What a difference a month makes. No point in giving Micheal Richardson, the young actor from Made in Italy (2020), another bake but I began thinking of him again while watching Alex Lawther in The Translators (2019).
Lawther played the pivotal role of Alex Goodman, a devotee of a famed author whose third book in a trilogy is awaiting publication. He was engaging, convincing and certainly not annoying.
Goodman has tricked his way into a group of nine translators locked in a chateau where they are to provide versions in their language of The Man Who Did Not Want to Die, the third and final book of a Dragon Tattoo-like blockbuster set.
The nine are welcomed by avaricious publisher Eric Angstrom (Lambert Wilson), the only person who knows the true identity of the book’s author.
Angstrom presides over tight security in luxurious conditions to keep the book’s ending secret so it can be simultaneously distributed in the world’s most-read languages.
However, the first 10 pages are leaked after the translators are in situ and it is only possible that one of the group is responsible. Ransom is demanded from the publishers but how has the extortionist got the pages?
The successful books are part of the Dedalus trilogy and clues are placed throughout the film to help viewers solve who is leaking the manuscript.
Clues are cleverly laid and will be missed by most, this reviewer included. It is this engagement with the plot and the drip feeding of information through fast forwards and flashbacks that unravels the eventual answer.
Literary and modern world references appear through the film, the most obvious seemingly the reference to the Millenium series by Stieg Larson.
Millennium is a series of best-selling and award-winning Swedish crime novels, created by journalist Stieg Larsson. The two primary characters in the saga are Lisbeth Salander, an asocial computer hacker with a photographic memory, and Mikael Blomkvist, an investigative journalist and publisher of a magazine called Millennium.
Larsson planned the series as having 10 instalments, but completed only three before his sudden death in 2004. All three were published posthumously: The Girl with the Dragon Tattoo in 2005, The Girl Who Played with Fire in 2006, and The Girl Who Kicked the Hornets’ Nest in 2007.
However, director and co-writer Regis Roinsard has said the idea first came to him when he read of Dan Brown’s book Inferno being translated into several languages in a bunker in Italy.
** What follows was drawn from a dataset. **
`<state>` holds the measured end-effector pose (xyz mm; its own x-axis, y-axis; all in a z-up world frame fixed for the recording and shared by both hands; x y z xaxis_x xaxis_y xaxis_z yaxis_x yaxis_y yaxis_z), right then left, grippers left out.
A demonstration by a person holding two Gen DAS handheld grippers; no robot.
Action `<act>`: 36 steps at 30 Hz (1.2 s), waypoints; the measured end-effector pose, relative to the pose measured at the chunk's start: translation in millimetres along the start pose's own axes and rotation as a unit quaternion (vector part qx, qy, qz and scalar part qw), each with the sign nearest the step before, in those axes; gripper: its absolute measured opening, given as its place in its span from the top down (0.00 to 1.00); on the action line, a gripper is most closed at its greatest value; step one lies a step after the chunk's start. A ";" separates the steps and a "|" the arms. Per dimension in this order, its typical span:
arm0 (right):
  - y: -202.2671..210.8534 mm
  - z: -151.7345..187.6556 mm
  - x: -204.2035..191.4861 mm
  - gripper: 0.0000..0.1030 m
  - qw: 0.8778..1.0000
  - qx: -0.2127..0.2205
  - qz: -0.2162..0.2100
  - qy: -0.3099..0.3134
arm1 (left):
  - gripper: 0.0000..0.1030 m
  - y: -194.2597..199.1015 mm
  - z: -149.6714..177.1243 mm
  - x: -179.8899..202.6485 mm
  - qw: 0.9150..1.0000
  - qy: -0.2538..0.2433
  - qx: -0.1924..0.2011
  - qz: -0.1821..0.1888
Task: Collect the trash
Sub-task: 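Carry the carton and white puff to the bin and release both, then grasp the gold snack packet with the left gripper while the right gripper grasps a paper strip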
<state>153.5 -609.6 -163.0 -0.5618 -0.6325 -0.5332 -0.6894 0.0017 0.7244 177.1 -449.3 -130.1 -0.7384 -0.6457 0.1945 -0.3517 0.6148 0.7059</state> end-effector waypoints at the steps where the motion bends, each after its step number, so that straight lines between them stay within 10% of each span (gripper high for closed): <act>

From here Roinsard and co-writers Romain Compingt and Daniel Presley have fashioned a good thriller with pointers to modern and historically important writing.
James Joyce is referenced several times by the translators and Stephen Dadalus is his alter ego from Portrait of the Artist as a Young Man.
The whodunit aspect of the plot is tied in with famous thriller writer Agatha Christie when the Dadalus author questions a young assistant as to who he thinks the murderer is after reading only part of Murder on the Orient Express. The fact he lies about the answer may also be telling?
Marcel Proust is referenced several times and his In Search of Lost Time becomes crucial to the story line in at least one tangible way.
Even Burt Bacharach and Hal David are recognised with their song What the World Needs Now, perhaps another clever counterpoint to the desperate and ruthless Angstrom. Many other clever (and missed) references were probably sprinkled through it.
Suffice to say, The Translators is good in so far as it keeps the viewer guessing.
To reveal any more of the plot would be grossly unfair to those who have yet to see it. In a year of (mostly) mediocre viewing, it has to rank highly.
FOOTNOTE: My observation at dinner that the author’s name Oscar Brach was spoken correctly but shown incorrectly in the subtitles as Oscar Bach is referenced on ImDB. Whether a mistake or done on purpose, I do not know.
“THE TRANSLATORS in Australia is distributed by Palace Films. Their translation from French to English, fully misleads each person reading the English Language subtitles, by changing the actual name of the author of the bestselling DEDALUS trilogy books from “Oscar Brach” to the incorrect “Oscar Bach”.”